The Presidential theme for the Annual Meeting, “Freedom,” is at the heart of Arminian theology, with its emphasis on human free will and divine non-coercion with regard to salvation. The papers in this session explore Arminianism from a variety of theological, historical, and cultural perspectives, addressing tensions from the earliest days of Wesleyan and Methodist thought and practice to the present day.
‘Another Gospel’ or ‘A remaining tension’? Methodist Arminianism in Great Britain from the Free Grace Controversy to the Anglican-Methodist Covenant, 1740-2004
From its origins in the eighteenth-century Evangelical Revival, Methodism in the tradition of the Wesleys has defined itself as confidently and robustly Arminian. This has been a marker of Methodist identity, and it has influenced evangelistic and pastoral practice. After a century of vigorous debate with the proponents of Reformed theology, Calvinist/Arminian polemics diminished from the latter part of the nineteenth century, while from the mid-twentieth century Methodism’s evangelical Arminianism was gradually re-cast into an emphasis on breadth, tolerance, and inclusivity. This paper will track the trajectory of Arminianism in British Methodism from the Wesleys to the present-day, looking particularly at post-Wesley developments, including the reframing or replacement of Arminianism over the past century and the presence or absence of this doctrinal emphasis in ecumenical dialogues.

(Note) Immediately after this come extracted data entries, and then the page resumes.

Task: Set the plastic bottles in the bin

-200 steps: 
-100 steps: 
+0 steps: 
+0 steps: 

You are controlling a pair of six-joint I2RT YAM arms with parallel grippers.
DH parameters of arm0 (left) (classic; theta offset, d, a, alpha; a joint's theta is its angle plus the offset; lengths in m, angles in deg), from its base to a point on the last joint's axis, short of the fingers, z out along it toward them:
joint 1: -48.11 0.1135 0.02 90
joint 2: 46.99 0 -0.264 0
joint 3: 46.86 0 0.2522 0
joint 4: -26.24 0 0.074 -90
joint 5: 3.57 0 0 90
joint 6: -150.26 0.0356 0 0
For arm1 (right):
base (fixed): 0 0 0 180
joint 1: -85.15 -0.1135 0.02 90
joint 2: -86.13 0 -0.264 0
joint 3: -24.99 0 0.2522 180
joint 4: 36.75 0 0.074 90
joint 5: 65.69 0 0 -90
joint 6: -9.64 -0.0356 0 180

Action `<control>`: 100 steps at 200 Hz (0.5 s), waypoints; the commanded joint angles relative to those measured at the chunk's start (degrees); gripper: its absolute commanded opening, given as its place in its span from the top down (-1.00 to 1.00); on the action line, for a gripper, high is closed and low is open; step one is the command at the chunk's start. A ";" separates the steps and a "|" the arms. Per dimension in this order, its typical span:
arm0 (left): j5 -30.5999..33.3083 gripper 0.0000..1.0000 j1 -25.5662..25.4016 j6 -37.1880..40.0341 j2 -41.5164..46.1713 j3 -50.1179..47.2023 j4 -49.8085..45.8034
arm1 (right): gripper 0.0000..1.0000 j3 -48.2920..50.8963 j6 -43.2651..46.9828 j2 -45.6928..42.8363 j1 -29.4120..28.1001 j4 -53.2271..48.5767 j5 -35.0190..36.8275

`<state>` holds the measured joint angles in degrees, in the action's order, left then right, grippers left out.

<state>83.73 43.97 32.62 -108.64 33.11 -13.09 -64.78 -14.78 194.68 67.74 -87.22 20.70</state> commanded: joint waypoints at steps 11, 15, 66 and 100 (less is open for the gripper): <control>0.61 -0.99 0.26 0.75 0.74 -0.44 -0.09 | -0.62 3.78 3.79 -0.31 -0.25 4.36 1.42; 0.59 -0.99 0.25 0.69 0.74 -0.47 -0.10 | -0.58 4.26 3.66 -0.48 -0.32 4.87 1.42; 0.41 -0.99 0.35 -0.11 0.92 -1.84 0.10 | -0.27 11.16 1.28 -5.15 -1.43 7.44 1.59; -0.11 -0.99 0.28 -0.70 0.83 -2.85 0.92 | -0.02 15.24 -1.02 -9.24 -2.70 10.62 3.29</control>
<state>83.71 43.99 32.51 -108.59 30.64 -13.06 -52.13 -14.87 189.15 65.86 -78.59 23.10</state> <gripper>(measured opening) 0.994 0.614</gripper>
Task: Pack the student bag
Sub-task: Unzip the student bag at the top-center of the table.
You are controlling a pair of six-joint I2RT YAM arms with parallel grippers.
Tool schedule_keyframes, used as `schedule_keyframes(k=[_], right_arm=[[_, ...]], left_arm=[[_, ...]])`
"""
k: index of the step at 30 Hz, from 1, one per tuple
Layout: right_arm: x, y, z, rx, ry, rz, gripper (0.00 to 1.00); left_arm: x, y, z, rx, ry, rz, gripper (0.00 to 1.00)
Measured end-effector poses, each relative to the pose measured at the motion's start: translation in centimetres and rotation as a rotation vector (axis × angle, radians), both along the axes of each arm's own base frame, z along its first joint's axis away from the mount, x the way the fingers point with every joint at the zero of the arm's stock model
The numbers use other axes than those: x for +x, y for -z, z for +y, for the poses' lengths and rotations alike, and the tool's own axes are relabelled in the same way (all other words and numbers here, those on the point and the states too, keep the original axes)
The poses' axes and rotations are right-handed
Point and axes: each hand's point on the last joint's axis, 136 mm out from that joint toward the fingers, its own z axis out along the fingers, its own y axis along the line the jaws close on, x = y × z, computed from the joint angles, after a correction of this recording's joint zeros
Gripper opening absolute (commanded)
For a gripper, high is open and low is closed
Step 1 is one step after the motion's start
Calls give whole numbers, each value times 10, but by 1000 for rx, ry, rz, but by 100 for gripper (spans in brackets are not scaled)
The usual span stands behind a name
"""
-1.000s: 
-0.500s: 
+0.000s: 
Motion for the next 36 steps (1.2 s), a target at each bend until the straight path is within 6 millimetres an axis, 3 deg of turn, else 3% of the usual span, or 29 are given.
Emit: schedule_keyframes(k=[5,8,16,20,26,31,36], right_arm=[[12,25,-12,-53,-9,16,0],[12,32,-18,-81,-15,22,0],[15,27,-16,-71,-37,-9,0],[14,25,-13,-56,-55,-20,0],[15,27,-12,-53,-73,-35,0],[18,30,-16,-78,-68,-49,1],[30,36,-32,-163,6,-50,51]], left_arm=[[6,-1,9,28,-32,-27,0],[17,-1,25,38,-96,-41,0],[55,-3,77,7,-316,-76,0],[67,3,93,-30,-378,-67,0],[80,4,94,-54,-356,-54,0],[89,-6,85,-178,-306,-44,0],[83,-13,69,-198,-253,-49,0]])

The classic divide between Arminians and Calvinists pre-date the late 18th and 19th Century slavery debates, and when Arminians and Calvinists engaged the subject of slavery they had their own distinctive perspectives on which to draw. This paper will examine how slavery was seen by Arminians and Calvinists, arguing that central aspects of Calvinism were easily exploited to support slavery, while central tenets of Arminianism were compatible with abolition. In particular, Calvinist understandings of divine sovereignty and predestination were used to endorse and even bless slavery, while Arminian understandings of grace and free will undergirded freedom.
One of the doctrines Methodism adopted from Arminianism, and further developed, is prevenient grace – the grace that comes before, that invites, encourages, and even urges humans to accept the divine invitation, the grace where freedom, the ability to choose, ability to respond, is given. This paper will explore the connections, similarities and differences between the Arminian version of prevenient grace and prevenient grace in contemporary Methodist theology.
Prevenient grace is a theological rationale for human freedom – why freedom is there, and what freedom is for. What human freedom is for might have changed over the centuries. A contemporary version of prevenient grace can include God’s presence in a multireligious world, in a globalized world and in a world marked by conflict. By prevenient grace, humans are enabled to freedom, to responsibility, to do good. Is that still a doctrine to believe in?
The prodigious scholarship of Richard Muller has moderated but not dissipated longstanding critiques of Jacobus Arminius’s Christology, soteriology, personal integrity, and identification as a Reformed theologian. Muller also has noted insightfully the integration of doctrines in post-Reformation dogmatics, such that altering one doctrine would affect others. This paper engages with Muller’s scholarship by first assessing Muller’s four criticisms of Arminius and mounting counterarguments, then building on Muller’s insight on doctrinal integration to identify the common themes that integrate Muller’s and Arminius’s contrasting understandings of Christology, soteriology, ethics and epistemology, and the Reformed tradition. This exercise in theological pattern recognition and comparison yields two models of the integration of doctrine, ethics, and ecclesial identity for contemporary theologians to consider in relation to today’s religious landscape, not least the recent history and current state of Methodism.